◆ Data below:
....
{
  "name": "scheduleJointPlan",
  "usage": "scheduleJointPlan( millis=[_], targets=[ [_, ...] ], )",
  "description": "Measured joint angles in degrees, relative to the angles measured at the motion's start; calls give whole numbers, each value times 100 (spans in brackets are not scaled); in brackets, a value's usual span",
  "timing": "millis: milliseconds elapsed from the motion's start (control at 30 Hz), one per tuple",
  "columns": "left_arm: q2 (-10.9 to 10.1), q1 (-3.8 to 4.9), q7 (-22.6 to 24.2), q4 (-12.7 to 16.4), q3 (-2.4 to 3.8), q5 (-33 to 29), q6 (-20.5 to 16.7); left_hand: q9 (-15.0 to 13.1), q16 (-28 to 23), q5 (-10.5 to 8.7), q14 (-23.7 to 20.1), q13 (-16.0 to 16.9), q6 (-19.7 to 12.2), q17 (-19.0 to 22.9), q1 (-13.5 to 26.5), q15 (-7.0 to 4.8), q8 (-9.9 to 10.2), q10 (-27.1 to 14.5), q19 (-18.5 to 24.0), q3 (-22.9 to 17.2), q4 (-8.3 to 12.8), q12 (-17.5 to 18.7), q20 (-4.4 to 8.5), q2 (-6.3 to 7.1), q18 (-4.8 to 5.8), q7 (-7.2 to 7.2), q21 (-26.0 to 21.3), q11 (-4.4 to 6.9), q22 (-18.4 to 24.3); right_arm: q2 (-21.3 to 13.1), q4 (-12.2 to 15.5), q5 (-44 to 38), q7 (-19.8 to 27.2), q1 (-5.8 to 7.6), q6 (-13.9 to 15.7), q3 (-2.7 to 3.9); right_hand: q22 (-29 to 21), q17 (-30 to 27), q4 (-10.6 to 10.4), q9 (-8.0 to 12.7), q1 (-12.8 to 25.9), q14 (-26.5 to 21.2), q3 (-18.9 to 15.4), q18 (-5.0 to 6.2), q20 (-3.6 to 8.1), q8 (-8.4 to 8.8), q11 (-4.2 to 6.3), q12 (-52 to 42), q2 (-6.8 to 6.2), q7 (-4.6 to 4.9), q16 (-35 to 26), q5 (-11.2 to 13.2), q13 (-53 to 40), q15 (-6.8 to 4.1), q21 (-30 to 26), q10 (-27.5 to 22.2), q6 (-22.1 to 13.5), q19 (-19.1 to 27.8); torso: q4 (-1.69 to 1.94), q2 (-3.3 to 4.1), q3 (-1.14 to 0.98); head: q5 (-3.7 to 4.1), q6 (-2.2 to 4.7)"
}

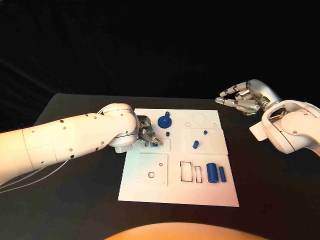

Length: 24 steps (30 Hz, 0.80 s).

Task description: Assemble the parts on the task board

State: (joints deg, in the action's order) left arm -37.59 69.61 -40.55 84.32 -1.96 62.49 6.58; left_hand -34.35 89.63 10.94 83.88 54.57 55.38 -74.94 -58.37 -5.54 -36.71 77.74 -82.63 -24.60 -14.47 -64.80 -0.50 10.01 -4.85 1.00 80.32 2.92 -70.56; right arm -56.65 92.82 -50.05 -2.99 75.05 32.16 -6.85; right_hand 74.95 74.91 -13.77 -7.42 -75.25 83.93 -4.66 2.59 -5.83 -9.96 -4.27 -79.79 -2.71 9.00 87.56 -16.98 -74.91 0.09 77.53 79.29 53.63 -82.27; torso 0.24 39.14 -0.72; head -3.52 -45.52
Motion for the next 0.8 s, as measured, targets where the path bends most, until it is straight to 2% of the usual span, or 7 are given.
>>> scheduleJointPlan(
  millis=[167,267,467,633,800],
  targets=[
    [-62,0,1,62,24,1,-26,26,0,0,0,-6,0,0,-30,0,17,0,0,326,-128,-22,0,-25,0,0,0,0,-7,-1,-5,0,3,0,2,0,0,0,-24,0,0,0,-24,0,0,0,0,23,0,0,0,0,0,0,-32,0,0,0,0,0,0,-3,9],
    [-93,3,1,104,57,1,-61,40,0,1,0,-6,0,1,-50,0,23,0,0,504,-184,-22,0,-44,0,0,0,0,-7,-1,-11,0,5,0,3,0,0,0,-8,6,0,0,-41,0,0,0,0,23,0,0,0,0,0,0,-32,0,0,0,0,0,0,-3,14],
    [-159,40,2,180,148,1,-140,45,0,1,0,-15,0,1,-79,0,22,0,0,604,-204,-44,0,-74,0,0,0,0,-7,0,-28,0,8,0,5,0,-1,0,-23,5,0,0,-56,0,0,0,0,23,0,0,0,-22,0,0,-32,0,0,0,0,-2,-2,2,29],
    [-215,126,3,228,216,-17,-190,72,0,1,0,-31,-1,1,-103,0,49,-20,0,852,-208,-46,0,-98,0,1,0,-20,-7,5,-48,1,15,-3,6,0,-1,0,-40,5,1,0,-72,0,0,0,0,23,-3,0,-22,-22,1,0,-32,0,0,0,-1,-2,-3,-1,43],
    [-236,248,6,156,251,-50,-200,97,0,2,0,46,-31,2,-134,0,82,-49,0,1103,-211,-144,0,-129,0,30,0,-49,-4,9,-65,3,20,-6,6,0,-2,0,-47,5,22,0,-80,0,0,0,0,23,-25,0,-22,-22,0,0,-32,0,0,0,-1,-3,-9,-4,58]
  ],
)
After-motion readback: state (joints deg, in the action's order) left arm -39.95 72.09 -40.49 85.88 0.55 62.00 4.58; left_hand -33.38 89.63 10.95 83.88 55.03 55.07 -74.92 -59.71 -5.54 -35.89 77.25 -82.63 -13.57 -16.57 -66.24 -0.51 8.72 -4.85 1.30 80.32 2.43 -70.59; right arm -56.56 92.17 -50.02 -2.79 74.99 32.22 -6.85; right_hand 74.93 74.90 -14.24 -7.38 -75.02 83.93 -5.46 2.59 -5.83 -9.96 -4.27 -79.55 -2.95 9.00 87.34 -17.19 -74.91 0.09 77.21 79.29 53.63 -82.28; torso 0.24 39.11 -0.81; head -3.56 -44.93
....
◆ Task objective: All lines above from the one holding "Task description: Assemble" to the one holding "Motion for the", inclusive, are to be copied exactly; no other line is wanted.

◆ Task response:
Task description: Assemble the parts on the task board

State: (joints deg, in the action's order) left arm -37.59 69.61 -40.55 84.32 -1.96 62.49 6.58; left_hand -34.35 89.63 10.94 83.88 54.57 55.38 -74.94 -58.37 -5.54 -36.71 77.74 -82.63 -24.60 -14.47 -64.80 -0.50 10.01 -4.85 1.00 80.32 2.92 -70.56; right arm -56.65 92.82 -50.05 -2.99 75.05 32.16 -6.85; right_hand 74.95 74.91 -13.77 -7.42 -75.25 83.93 -4.66 2.59 -5.83 -9.96 -4.27 -79.79 -2.71 9.00 87.56 -16.98 -74.91 0.09 77.53 79.29 53.63 -82.27; torso 0.24 39.14 -0.72; head -3.52 -45.52
Motion for the next 0.8 s, as measured, targets where the path bends most, until it is straight to 2% of the usual span, or 7 are given.

Nothing more remains to be added to this answer.